El estadio se abrió sin estar terminado, a medias, algo muy característico en esta ciudad.  Se inauguró sin grandes celebraciones, con un partido ante el Atlético Aviación de Madrid que levantó tanta expectación que las autoridades locales consiguieron que el tren frutero, que salía a las diez de la noche de Almería y pasaba por los pueblos, llevara dos vagones de pasajeros para desplazar a los aficionados que vinieran al partido. 



En los primeros tiempos, el estadio fue más que un simple campo de fútbol. “Es el primer paso para el resurgir deportivo en Almería”, fue el lema que escogieron los jefes de Falange para promocionar su construcción. Además de los partidos del Almería, albergó exhibiciones del Frente de Juventudes y hasta encuentros de hockey femenino que llenaban las gradas por lo que tenía de gran acontecimiento ver a muchachas practicando deporte.



En 1946 se emprendió la segunda fase del plan de construcción del estadio de la Falange, donde el proyecto más importante era el acondicionamiento de los accesos al recinto, aislado de la ciudad por la vega y las vías del tren.
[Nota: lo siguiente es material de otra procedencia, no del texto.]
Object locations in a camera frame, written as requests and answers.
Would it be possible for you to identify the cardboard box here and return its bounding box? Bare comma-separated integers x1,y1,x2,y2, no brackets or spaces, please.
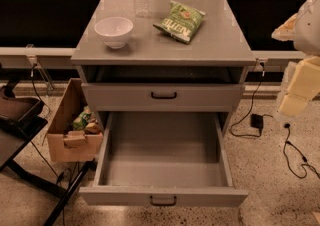
46,78,102,162

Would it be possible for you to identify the grey drawer cabinet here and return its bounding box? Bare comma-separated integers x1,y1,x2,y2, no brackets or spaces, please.
71,0,255,130

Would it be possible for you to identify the black power adapter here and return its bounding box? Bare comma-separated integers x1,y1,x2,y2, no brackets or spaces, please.
251,114,264,129

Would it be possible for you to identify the black floor cable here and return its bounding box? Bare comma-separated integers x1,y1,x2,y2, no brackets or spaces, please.
228,63,320,180

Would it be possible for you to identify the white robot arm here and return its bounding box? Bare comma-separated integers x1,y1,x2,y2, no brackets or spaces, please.
271,0,320,119

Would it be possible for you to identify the green snack bag in box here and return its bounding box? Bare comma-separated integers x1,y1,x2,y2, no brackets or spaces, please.
72,106,92,131

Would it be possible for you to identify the white ceramic bowl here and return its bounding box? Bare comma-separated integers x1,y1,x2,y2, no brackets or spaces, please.
94,17,133,49

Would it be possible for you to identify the grey drawer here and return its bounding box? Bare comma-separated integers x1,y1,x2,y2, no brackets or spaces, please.
80,112,248,207
82,83,244,112

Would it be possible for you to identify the black table stand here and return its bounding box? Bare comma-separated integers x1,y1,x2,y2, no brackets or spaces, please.
0,83,98,226

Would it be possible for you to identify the green chip bag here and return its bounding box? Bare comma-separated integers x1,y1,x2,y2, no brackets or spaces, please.
153,0,205,44

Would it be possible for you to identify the grey top drawer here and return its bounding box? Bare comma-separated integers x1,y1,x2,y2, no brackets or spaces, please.
82,83,244,112

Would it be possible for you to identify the black cable left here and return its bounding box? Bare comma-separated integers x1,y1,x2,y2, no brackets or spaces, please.
29,63,73,226

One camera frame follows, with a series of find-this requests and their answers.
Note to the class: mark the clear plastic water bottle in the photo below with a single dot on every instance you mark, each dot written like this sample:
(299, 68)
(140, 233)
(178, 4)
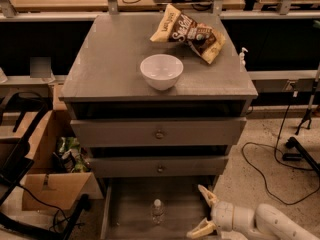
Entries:
(157, 211)

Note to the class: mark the black tripod stand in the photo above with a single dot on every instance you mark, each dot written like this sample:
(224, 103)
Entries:
(307, 116)

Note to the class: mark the white ceramic bowl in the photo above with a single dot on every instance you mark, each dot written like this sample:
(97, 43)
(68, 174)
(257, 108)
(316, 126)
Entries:
(161, 71)

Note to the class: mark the grey middle drawer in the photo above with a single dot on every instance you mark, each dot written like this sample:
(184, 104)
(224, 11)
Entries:
(158, 166)

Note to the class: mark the small white pump bottle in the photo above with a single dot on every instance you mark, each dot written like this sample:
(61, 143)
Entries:
(242, 55)

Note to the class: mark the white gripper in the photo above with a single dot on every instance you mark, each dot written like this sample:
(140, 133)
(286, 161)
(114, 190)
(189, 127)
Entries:
(222, 215)

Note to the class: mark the brown yellow chip bag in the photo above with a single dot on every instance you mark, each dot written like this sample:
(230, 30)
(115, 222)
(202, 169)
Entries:
(175, 26)

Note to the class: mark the black base bar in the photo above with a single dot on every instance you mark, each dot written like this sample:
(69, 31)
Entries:
(301, 154)

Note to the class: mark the grey top drawer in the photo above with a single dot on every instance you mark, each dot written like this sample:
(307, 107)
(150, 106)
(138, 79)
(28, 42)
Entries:
(144, 133)

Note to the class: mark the open cardboard box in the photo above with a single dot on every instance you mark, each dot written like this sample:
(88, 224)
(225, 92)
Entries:
(45, 180)

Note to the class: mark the grey open bottom drawer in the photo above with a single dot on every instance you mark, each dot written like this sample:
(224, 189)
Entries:
(128, 207)

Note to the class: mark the green snack bags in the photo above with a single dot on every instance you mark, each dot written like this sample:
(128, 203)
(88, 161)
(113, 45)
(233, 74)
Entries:
(69, 156)

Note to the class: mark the grey drawer cabinet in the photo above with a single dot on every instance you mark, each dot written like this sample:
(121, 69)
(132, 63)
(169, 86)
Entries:
(142, 108)

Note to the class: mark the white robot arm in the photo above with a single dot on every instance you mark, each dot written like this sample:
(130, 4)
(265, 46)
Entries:
(264, 223)

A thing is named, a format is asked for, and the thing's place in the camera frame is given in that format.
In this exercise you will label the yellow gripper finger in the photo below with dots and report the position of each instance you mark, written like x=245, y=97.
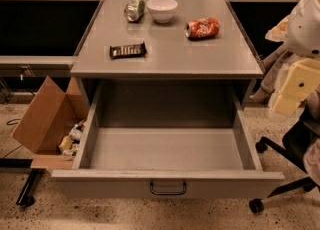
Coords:
x=295, y=82

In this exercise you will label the chocolate rxbar dark wrapper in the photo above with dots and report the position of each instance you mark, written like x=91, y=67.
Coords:
x=127, y=51

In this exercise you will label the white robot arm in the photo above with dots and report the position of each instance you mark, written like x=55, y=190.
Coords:
x=303, y=31

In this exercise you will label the open grey top drawer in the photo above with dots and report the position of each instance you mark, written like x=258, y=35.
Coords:
x=214, y=155

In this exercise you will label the black office chair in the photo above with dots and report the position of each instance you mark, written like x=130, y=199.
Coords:
x=294, y=146

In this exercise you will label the white ceramic bowl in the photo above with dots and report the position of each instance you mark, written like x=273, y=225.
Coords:
x=162, y=11

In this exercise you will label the grey cabinet counter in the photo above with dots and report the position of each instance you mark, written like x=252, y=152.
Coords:
x=177, y=75

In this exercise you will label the crushed green soda can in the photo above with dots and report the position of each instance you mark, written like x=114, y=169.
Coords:
x=134, y=10

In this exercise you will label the trash items in box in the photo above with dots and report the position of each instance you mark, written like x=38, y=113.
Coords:
x=70, y=143

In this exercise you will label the open cardboard box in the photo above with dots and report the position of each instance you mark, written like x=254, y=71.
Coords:
x=49, y=118

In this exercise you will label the black table leg base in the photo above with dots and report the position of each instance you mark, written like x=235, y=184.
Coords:
x=26, y=196

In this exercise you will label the black drawer handle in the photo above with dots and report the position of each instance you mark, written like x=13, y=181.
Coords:
x=168, y=189

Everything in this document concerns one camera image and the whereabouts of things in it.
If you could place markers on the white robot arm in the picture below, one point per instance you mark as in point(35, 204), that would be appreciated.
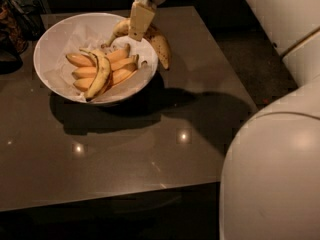
point(270, 181)

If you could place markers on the bunch of small bananas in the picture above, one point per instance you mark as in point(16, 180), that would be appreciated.
point(123, 66)

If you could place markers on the black wire rack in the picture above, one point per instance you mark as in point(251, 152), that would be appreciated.
point(28, 19)

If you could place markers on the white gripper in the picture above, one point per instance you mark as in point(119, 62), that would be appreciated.
point(143, 12)

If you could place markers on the white bowl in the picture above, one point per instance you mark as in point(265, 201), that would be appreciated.
point(53, 40)

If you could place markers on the curved yellow banana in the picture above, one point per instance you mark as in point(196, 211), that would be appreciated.
point(103, 73)

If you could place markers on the spotted yellow banana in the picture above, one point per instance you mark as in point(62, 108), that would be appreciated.
point(153, 35)

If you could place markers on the dark patterned container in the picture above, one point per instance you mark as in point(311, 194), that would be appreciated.
point(9, 24)

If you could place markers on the white paper liner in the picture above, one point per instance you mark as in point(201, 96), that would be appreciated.
point(76, 34)

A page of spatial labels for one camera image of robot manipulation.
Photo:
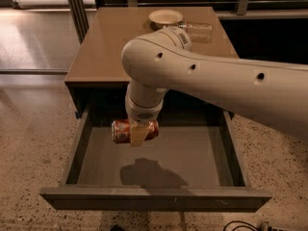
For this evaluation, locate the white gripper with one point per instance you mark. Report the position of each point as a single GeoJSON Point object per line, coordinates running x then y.
{"type": "Point", "coordinates": [141, 112]}

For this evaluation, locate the red coke can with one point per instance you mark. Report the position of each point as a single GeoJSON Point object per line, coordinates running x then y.
{"type": "Point", "coordinates": [121, 130]}

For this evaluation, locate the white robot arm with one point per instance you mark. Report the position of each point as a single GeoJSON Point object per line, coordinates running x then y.
{"type": "Point", "coordinates": [270, 93]}

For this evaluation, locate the open grey top drawer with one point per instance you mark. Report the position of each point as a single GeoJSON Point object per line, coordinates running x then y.
{"type": "Point", "coordinates": [192, 167]}

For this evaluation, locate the brown cabinet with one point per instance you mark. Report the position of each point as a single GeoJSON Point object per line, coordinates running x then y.
{"type": "Point", "coordinates": [98, 61]}

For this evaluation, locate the white bowl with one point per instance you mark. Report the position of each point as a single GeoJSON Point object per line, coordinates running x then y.
{"type": "Point", "coordinates": [163, 18]}

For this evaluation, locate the clear plastic water bottle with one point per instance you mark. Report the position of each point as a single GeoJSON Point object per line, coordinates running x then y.
{"type": "Point", "coordinates": [198, 32]}

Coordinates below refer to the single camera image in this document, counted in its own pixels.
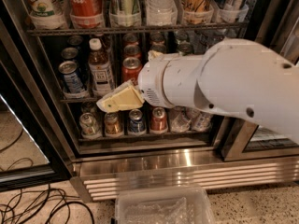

En aquellos años el autobús no llegaba hasta la misma puerta del estadio debido a que los caminos de tierra eran intransitables, por lo que los aficionados que se desplazaban en este medio de transporte tenían que bajarse al final del Zapillo, junto al popular bar del Jerezano. La mayor parte de la hinchada solía ir andando, cruzando por la estación para acortar el camino y saltando por las vías del tren antes de que levantaran la tapia. Este éxodo de los domingos por la tarde constituía un serio peligro por la posibilidad de que apareciera algún tren cuando la gente estuviera atravesando las vías.



En aquellos tiempos de posguerra los acontecimientos deportivos se programaban siempre de día porque el estadio no contaba con iluminación suficiente para poder jugar de noche. En invierno la hora habitual era las cuatro de la tarde. En 1947, en uno de los partidos que el Almería disputó en ese horario, estaba tan nublado, con el cielo tan oscuro, que los últimos minutos se jugaron con unos rudimentarios focos de mano que no daban más luz que la linterna de un acomodador de cine. Se situaron a ras del terreno de juego para que los jugadores pudieran al menos intuir por donde corría el balón.



De vez en cuando se organizaban campeonatos provinciales de atletismo, que aprovechaban las jerarquías locales para exhibirse en la tribuna. 

El estadio de la Falange contó desde los primeros años con una vivienda destinada a casa del conserje. Uno de los primeros guardianes que tuvo el recinto se llamaba Domínguez, y era abuelo de Antonio Belmonte, uno de los grandes futbolistas de la tierra. Le sucedió Lorenzo, que habitaba junto a su familia la casilla que había debajo de la grada principal. 


Eran los encargados de vigilar la instalación y de tenerla a punto cada  domingo para la hora del partido: regaban el terreno con manguera, palmo a palmo; pintaban las líneas con un rudimentario carrillo donde iba el depósito de la cal, y alisaban  el terreno de juego con colchones o con tablas. Nunca llegó la modernidad al viejo estadio, anclado en los tiempos de las camisas azules.